On 3 Listening Sulakauri Best | Right
Right On! 3
The curriculum by Sulakauri Publishing is designed for B1 level English learners and includes comprehensive listening resources integrated into both the Student’s Book and Workbook. Available Listening Resources
To show you what to expect, here is a simulation of a typical Right On 3 listening task about "Shopping."
Who, What, Where, and Why
A feature article is more creative than a simple news report. Use this structure to organize your notes from the listening track: 1. Catchy Headline Use alliteration or a strong statement. Example: "Plastic Peril: The Battle for Our Oceans." 2. The "Lead" Paragraph Summarize the . Hook the reader in the first two sentences. 3. Body Paragraphs (The "Meat") right on 3 listening sulakauri
| Aspect | Details from Listening | |--------|------------------------| | Name | [Full name, e.g., Bakar Sulakauri / publishing house] | | Occupation / Role | [e.g., founder of Sulakauri Publishing] | | Main Achievement | [e.g., publishing Georgian children’s books] | | Interesting Fact | [e.g., established in 1990s, promoted national literature] |
Right on! 3 is an English language textbook series published by Sulakauri Publishing in Georgia. Designed for learners at the CEFR Level A2+ Right On
template for a proper report
Since I don’t have access to your specific audio track, I’ll provide you with a based on a typical "Right On 3" listening task. You can fill in the missing details from your listening.

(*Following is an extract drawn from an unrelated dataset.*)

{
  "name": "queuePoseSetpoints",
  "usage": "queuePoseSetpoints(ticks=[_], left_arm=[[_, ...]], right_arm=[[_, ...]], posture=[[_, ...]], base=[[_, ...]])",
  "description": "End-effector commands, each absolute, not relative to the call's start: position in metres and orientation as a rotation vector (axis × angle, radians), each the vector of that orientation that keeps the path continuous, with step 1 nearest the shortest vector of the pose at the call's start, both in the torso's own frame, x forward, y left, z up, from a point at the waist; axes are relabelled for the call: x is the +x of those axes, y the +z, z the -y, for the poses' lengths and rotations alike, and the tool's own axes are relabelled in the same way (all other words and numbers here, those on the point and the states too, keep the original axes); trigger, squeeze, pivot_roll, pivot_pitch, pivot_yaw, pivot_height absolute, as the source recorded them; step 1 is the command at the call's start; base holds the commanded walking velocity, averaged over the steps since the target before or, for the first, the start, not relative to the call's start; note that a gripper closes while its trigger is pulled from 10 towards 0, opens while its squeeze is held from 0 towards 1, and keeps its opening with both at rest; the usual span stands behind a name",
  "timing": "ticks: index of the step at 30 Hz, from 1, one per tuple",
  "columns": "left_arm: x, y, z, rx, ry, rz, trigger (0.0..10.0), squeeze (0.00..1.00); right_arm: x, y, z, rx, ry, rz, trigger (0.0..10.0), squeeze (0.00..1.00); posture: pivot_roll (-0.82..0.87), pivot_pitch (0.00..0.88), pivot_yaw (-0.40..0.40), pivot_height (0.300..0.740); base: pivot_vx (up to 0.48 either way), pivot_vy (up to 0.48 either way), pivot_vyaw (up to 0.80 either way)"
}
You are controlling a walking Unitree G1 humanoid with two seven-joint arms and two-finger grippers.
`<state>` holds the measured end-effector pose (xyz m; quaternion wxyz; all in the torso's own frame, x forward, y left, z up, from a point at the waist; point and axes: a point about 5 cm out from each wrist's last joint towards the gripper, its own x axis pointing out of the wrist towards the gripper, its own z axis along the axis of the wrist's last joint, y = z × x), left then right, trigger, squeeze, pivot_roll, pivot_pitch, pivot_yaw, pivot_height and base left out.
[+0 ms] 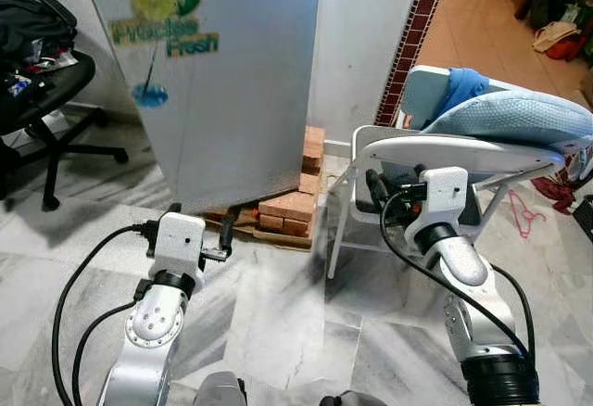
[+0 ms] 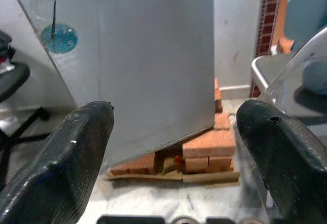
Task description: Restocking fridge
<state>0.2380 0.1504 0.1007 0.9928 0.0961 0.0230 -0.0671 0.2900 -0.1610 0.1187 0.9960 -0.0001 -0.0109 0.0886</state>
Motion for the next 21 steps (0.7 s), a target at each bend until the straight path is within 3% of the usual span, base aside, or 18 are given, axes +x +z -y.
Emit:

But this time he was smiling.
- CEFR Alignment: The exercises generally target B1 (Threshold) to B2 (Vantage) levels. This means the audio materials move beyond simple identification (A-level tasks) toward understanding main ideas, specific details, and speaker attitude.
- National Exam Preparation: A critical "deep" aspect of this book’s listening section is its subtle alignment with the Georgian Unified National Exams. The task types (multiple choice, true/false, gap fill) mirror the exam format, providing students with low-stakes practice for high-stakes testing.
The afternoon sun slanted through the half-closed blinds of the studio, striping the mixing board in gold. Outside, Tbilisi hummed with its usual chaos — car horns, the distant rattle of the marshrutka vans, someone's radio bleeding bass through thin walls. But inside the booth, everything narrowed to the circle of light on the desk and the soft hiss of the headphones.